Today’s blowup is largely a technology stunt by the ACLU. Let’s say you want to present a picture with an animal in it and ask one of three questions. Question one is “Is there a dog in this picture”. Question two is “Is it a Bernese Mountain Dog”. Question three is “Is it MY Bernese Mountain Dog”. The use cases for these three questions may be very different, and the confidence level required may be different as well. The default confidence level for Amazon Rekognition is 80%, which is fine for doing quick scans of photos looking for dogs. Yes you will get an occasional false positive in there, such as a coyote, fox, or house cat. Asking the Bernese Mountain Dog question likely requires more than 80% confidence to avoid an overwhelming number of false positives, because there are enough other breeds with similar colors. Or take the Greater Swiss Mountain Dog, the differences (most obvious to the casual observer is coat length), means at 90% you may still see a lot of Swissies in with the Berners. Trying to pick “my” dog out of the crowd probably requires 95% confidence and even then will yield occasional false positives, something I know from my own experience looking at a Berner picture and mistakenly thinking it was of my dog. So when the ACLU used an 80% confidence level to match members of Congress with mugshots yielded a bunch of potential Congressional criminals that should have come as no surprise. 80% seems like basically what you’d get from a mediocre criminal sketch artist drawing. Enough to take a closer look at someone, but not a definitive match.
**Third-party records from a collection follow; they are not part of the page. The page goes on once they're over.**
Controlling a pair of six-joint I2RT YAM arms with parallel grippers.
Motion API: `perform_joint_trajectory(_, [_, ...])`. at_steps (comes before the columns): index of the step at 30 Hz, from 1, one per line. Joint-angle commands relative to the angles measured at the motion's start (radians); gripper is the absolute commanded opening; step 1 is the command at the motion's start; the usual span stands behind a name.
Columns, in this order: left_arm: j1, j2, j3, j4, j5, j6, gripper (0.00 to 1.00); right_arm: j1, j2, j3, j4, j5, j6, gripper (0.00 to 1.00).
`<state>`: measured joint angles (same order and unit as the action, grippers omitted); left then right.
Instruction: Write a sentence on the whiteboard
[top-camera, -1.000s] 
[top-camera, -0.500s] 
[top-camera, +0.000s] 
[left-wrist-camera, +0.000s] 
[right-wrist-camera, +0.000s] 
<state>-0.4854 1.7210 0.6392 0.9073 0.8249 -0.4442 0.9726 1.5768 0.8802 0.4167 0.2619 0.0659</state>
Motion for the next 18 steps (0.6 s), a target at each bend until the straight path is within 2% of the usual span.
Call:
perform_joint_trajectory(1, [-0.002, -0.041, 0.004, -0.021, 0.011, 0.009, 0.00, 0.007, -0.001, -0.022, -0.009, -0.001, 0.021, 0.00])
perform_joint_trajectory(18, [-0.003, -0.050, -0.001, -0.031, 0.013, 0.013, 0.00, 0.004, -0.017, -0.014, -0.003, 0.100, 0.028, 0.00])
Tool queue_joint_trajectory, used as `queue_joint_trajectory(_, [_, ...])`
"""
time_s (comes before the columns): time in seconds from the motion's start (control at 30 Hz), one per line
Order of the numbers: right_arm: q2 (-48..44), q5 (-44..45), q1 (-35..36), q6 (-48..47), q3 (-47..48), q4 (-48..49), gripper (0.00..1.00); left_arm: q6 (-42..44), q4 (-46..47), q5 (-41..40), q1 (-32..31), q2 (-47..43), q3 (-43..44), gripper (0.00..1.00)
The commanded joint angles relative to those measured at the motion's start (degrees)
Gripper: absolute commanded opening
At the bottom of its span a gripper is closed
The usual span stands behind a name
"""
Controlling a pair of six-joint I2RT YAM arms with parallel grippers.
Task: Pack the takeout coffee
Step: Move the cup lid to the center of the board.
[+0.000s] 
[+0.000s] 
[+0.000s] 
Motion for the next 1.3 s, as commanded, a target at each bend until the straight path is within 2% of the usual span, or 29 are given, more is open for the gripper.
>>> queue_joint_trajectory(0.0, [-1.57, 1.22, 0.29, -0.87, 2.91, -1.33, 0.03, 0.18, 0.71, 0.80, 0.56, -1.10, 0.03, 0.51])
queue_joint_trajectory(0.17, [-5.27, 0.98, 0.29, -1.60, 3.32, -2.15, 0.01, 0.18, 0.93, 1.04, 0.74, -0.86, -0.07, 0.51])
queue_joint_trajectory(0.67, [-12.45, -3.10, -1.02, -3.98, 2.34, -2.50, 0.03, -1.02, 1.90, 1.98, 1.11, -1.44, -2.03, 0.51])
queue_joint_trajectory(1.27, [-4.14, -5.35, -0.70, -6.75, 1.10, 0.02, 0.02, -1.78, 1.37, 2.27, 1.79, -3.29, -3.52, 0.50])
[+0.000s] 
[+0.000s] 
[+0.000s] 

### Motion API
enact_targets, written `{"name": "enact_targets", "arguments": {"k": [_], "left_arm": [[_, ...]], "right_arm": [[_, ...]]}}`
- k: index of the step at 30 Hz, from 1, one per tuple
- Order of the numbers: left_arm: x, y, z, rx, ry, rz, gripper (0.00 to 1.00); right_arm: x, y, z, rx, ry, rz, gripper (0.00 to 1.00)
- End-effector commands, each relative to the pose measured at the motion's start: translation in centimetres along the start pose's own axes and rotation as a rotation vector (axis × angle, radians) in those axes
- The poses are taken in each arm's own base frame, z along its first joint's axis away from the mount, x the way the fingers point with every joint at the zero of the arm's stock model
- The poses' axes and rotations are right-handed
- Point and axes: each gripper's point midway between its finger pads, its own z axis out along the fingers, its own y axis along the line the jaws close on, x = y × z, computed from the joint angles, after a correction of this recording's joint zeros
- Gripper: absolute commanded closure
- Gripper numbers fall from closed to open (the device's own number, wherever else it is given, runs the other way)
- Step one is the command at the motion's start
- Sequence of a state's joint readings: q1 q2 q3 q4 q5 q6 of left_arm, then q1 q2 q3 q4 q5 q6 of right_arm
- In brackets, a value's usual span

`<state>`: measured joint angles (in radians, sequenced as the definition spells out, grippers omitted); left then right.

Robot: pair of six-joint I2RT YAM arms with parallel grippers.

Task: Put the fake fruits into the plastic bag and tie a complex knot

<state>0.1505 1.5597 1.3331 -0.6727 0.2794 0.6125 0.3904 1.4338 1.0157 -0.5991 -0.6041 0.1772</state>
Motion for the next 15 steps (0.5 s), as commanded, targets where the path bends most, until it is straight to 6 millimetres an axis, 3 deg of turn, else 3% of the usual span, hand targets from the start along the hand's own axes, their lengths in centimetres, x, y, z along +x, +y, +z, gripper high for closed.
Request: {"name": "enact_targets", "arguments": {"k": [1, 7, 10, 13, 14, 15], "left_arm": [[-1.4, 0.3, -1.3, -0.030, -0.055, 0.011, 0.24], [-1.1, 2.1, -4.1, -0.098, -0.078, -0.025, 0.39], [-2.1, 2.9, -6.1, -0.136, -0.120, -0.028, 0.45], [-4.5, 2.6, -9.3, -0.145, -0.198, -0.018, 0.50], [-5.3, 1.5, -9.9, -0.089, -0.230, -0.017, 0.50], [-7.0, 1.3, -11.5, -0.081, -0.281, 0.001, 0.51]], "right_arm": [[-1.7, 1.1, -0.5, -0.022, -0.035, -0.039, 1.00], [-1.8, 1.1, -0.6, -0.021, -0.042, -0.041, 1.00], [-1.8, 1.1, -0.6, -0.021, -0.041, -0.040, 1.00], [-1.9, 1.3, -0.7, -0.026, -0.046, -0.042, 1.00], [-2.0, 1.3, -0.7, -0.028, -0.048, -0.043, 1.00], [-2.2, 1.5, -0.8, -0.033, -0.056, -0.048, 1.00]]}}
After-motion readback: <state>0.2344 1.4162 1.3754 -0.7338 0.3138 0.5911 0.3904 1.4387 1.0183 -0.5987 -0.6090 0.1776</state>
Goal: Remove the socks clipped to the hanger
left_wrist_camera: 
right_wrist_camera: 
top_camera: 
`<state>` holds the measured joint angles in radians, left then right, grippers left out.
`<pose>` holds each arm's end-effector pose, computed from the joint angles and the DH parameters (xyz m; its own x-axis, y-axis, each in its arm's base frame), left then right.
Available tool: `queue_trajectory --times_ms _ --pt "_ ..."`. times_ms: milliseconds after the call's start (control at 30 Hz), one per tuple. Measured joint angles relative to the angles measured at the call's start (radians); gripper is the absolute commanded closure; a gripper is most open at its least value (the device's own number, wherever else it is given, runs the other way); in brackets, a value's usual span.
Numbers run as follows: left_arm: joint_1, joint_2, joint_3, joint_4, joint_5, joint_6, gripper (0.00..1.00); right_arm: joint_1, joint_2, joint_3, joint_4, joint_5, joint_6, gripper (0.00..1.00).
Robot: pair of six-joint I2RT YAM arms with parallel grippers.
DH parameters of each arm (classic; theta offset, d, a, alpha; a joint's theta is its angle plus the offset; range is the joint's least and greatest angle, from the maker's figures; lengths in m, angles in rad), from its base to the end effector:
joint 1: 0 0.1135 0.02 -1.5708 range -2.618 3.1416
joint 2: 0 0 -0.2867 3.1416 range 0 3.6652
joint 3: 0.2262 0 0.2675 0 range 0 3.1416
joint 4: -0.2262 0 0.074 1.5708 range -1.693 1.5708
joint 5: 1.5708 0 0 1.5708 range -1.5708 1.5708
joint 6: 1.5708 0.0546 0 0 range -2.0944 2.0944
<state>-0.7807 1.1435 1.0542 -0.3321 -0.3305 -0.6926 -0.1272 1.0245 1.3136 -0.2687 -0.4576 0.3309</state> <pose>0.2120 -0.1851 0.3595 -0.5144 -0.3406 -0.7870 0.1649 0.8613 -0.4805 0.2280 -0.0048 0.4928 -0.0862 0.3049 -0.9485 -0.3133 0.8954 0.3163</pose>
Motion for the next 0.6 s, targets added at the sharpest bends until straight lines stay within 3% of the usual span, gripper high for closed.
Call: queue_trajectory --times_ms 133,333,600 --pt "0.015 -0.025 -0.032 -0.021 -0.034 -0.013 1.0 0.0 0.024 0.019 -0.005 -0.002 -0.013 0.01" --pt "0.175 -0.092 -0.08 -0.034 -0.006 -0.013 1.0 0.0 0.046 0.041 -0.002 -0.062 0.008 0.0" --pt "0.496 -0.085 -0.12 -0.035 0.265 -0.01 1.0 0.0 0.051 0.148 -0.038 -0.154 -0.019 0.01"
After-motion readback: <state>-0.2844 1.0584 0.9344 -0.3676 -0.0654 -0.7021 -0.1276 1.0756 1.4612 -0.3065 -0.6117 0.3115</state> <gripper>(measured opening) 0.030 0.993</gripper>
Had the ACLU used the 95% confidence level it would have seemed like less of a stunt and more of a real warning about use of the technology, but I suspect the press will mostly echo the ACLU’s message.
For me the ACLU’s attack on Amazon Rekognition damages their credibility, and as a sometimes contributor/member probably sends me into another cycle of being negative on them. I just don’t like seeing good, and indeed broadly game changing, technology being used as a whipping boy to get around their (or anyone’s) public policy impotence. I guess I’m just not generally a “the ends justify the means” kind of guy.
Tangential to your main point, but what does 80% confidence level indicate in the canine image recognition? About 20% of the flagged images turn out not to be a dog or expect to miss about 20% of pictures with dogs or something more fuzzy that every vendor defines subjectively and flexibly depending on the type of query?
Probably depends on if the question is “is there a dog in this picture” or if it is “is this animal a dog”. Ultimately it means whatever the algorithm says it’s confidence is.